The book emphasizes that these metrics need to be used together; looking at just one can be misleading. For example, high utilization is not necessarily a problem, but if combined with high saturation, it indicates a need for scaling.
## Cache Hierarchy: CPU Cache, RAM, Disk
One of the core ideas in performance optimization is "caching is everywhere." The cache hierarchy summarized in the book includes:
- **CPU caches (L1/L2/L3)**: caches for physical RAM.
- **RAM**: caches for disk (SSD/HDD).
- **Disk caches**: e.g., DRAM cache inside an SSD.
- **Network caches**: CDN, DNS caches, etc.
Understanding the latency differences between these levels is critical. The book references a classic table (often called "Latency Numbers Every Engineer Should Know") that lists typical times from CPU instructions to cross-continent network transfers. For example:
- L1 cache reference: ~0.5 ns
- Branch mispredict: ~5 ns
- L2 cache reference: ~7 ns
- Main memory reference: ~100 ns
- SSD random read: ~150,000 ns
- Network round trip across the US: ~150,000,000 ns
These numbers can differ by orders of magnitude. Memorizing them helps you quickly identify performance bottlenecks.
> Visualizing these numbers (e.g., with balls of different sizes) is an effective memory technique. It might seem silly, but it helps build an intuitive sense of latency scale in your mind.
## Latency Number Resources: Jeff Dean and Simon Eskilden
In addition to the table in the book, there are two famous resources:
- **Jeff Dean's** (Google Fellow) classic article "Latency Numbers Every Engineer Should Know."
- **Simon Eskilden's** (TurboPuffer) "Napkin Math" repository, which contains numbers based on actual benchmarks rather than just approximations.
These resources are extremely valuable for any engineer, especially those working on databases, distributed systems, or backend engineering. When you know the expected performance of common operations, you can immediately notice if actual performance deviates and start investigating.

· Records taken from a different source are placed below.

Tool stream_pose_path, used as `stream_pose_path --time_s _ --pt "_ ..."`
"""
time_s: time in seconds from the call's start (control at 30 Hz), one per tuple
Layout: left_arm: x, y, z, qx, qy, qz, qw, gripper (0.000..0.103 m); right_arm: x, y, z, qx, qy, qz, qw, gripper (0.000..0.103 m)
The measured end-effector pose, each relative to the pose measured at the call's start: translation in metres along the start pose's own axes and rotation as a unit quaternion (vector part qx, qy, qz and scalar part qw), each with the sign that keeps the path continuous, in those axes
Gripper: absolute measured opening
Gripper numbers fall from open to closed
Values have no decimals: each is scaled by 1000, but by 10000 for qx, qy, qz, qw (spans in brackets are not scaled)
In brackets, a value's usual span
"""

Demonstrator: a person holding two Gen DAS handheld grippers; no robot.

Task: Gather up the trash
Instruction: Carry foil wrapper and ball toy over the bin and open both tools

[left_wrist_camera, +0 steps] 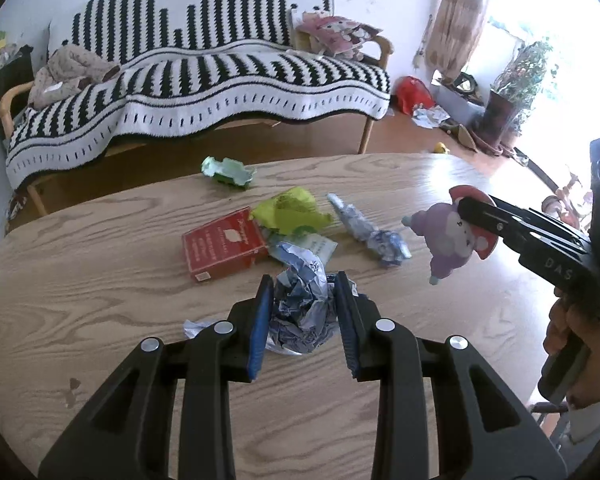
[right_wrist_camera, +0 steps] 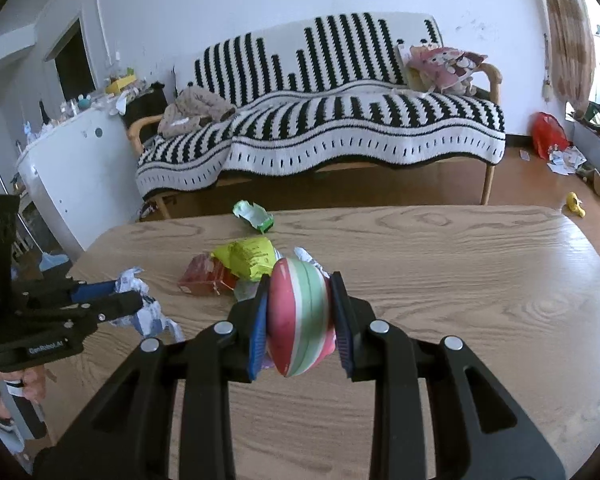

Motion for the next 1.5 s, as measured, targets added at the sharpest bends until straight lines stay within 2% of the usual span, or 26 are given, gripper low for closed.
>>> stream_pose_path --time_s 0.17,0.37,0.57,0.73,0.87,0.97,1.0,1.1,1.2,1.5 --pt "-44 -10 -28 -97 -294 167 9994 30 -15 -15 -71 -184 -206 134 9995 29" --pt "-134 -49 -56 12 -943 588 9938 30 -45 -60 -163 -259 -681 365 9967 29" --pt "-238 -129 -65 529 -1668 1184 9774 30 -84 -143 -252 -139 -1142 771 9904 29" --pt "-313 -198 -69 1014 -2119 1775 9557 30 -114 -227 -303 67 -1448 1343 9803 29" --pt "-348 -255 -57 1504 -2350 2006 9391 30 -137 -310 -313 455 -1726 1877 9659 29" --pt "-366 -308 -25 2115 -2440 1763 9299 30 -157 -385 -298 1004 -2013 2261 9478 29" --pt "-373 -333 -7 2377 -2382 1656 9270 30 -164 -409 -288 1190 -2000 2483 9403 29" --pt "-378 -388 24 2760 -2110 1758 9211 30 -176 -466 -269 1549 -1914 3056 9198 29" --pt "-377 -418 45 3168 -1898 1883 9100 30 -178 -488 -262 1705 -1882 3216 9122 29" --pt "-373 -412 61 3250 -1908 1592 9125 30 -182 -480 -255 1791 -1913 3177 9112 29"
Point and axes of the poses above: each gripper's, at about its wrist camera, not at the fingertips, and z roughly the way its jaws point, x to its left, y to its top, the point moved 8 cm from there along z, roughly the way its jaws point, and after that the axes turned 5 degrees about y, right-handed, at the moved point
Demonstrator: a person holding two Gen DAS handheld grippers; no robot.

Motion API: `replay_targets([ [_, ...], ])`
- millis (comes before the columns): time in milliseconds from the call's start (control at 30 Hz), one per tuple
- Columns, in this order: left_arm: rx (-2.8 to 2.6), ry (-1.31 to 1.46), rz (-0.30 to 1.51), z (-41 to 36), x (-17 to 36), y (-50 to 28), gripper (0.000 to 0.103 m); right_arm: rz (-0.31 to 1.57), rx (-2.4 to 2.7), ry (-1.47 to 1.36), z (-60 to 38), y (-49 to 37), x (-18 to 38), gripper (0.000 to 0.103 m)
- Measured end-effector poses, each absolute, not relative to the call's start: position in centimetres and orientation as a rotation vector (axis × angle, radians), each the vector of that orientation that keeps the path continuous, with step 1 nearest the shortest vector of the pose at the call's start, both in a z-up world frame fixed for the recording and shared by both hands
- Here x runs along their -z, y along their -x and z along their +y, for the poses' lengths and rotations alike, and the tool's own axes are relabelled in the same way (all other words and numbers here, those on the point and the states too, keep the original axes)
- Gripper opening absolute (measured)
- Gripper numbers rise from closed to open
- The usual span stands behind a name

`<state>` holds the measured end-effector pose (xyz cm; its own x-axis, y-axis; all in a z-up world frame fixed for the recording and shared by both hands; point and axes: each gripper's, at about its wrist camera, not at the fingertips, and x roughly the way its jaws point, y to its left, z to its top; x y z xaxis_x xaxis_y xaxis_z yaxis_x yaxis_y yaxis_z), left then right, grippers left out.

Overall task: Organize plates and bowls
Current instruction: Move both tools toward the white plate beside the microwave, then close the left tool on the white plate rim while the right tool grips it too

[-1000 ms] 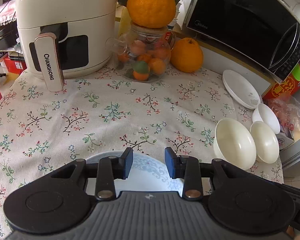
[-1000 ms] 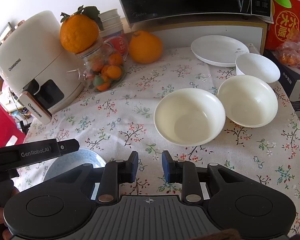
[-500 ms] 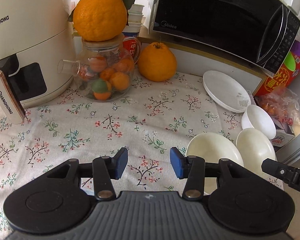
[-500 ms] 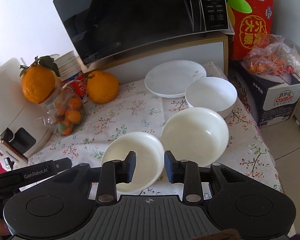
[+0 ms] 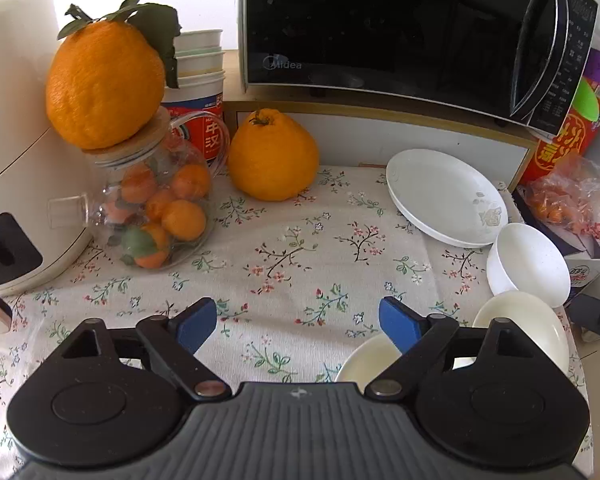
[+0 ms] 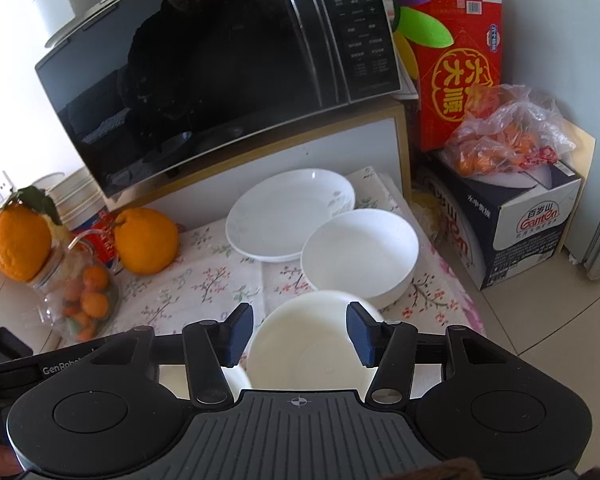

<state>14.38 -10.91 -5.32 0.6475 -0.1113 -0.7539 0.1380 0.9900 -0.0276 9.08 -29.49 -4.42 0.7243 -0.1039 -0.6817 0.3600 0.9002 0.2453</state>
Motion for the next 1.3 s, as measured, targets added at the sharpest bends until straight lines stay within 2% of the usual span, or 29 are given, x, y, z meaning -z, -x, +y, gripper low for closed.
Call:
replay_targets([
  [100, 0.164, -0.050, 0.869, -12.1, 5.5, -16.3, 0.096, 0.699, 0.287, -0.469, -32.5, -10.8, 4.5, 0.061],
  [233, 0.170, -0.008, 0.894, -13.4, 5.7, -19.3, 0.099, 0.720, 0.350, -0.555, -36.3, -13.4, 5.7, 0.061],
  [700, 0.212, 0.081, 0.940, -17.9, 8.4, -26.3, 0.096, 0.827, 0.259, -0.600, -41.5, -22.6, 9.2, 0.061],
  [867, 0.210, 0.064, 0.955, -18.9, 9.8, -27.9, 0.094, 0.853, 0.230, -0.593, -41.6, -24.5, 10.6, 0.055],
  [933, 0.209, 0.078, 0.968, -19.1, 10.4, -28.4, 0.092, 0.866, 0.228, -0.584, -41.6, -25.2, 11.1, 0.048],
  [1100, 0.210, 0.126, 1.005, -19.3, 12.4, -29.8, 0.079, 0.900, 0.239, -0.596, -41.8, -26.5, 13.0, 0.032],
  [1167, 0.215, 0.138, 0.980, -19.3, 12.5, -29.8, 0.078, 0.907, 0.238, -0.602, -41.9, -26.8, 13.5, 0.028],
  [1267, 0.231, 0.142, 0.974, -19.5, 12.6, -30.0, 0.065, 0.919, 0.222, -0.595, -41.6, -27.1, 13.9, 0.023],
  [1300, 0.232, 0.138, 0.968, -19.6, 12.5, -29.9, 0.053, 0.922, 0.216, -0.593, -41.5, -27.2, 14.0, 0.020],
])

## Learning Advice: Hands-On Practice is King
For the question "How to get into system design/performance engineering?", the most core advice is: **nothing can replace hands-on practice**. Joining a team that deals with real-world challenges and learning from experienced people is the fastest way to grow. Books and papers are excellent supplements, but you can't just read them. For example:
- *Designing Data-Intensive Applications* (DDIA)
- *Database Internals*
- And *Systems Performance*, which we're reading in this series
These resources serve as references when you encounter problems at work, helping you bridge theory and practice.

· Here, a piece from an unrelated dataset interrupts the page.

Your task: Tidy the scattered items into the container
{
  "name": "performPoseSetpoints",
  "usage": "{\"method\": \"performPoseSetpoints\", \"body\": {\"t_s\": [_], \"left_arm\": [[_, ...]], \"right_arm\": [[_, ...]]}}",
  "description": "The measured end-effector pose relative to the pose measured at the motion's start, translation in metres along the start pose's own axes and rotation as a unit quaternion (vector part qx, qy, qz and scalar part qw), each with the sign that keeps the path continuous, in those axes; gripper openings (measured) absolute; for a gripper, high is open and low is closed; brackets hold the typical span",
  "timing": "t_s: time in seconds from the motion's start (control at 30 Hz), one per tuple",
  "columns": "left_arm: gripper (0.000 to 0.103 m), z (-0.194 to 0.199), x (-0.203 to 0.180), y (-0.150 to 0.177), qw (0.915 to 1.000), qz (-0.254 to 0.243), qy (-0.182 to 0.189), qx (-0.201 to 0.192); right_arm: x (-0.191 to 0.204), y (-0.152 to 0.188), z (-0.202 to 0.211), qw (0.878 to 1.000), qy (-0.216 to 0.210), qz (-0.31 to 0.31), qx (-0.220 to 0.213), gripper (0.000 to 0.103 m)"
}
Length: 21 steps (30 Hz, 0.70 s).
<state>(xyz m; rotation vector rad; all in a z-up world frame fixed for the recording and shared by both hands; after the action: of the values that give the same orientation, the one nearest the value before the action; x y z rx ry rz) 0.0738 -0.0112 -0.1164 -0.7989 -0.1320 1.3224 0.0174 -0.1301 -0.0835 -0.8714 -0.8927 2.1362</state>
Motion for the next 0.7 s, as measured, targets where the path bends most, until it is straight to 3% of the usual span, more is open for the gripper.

## High-Frequency Trading: The Ultimate in Performance Sensitivity
When discussing low-latency performance, the book mentions that high-frequency trading (HFT) is one of the most performance-sensitive domains in the world. Every millisecond in a trade completion can affect profit or loss. Thus, HFT imposes nearly extreme requirements on latency at every layer: database, network, CPU scheduling, etc. Whether or not you work in this industry, understanding the extreme optimization approaches of HFT helps you grasp the limits of performance engineering.
## Live Stream Series and Resources
This live stream series will be recorded and uploaded to a YouTube playlist for easy review. If you like this content, please subscribe and turn on notifications. The next live stream will continue with the remaining part of Chapter 2. Feel free to join and discuss.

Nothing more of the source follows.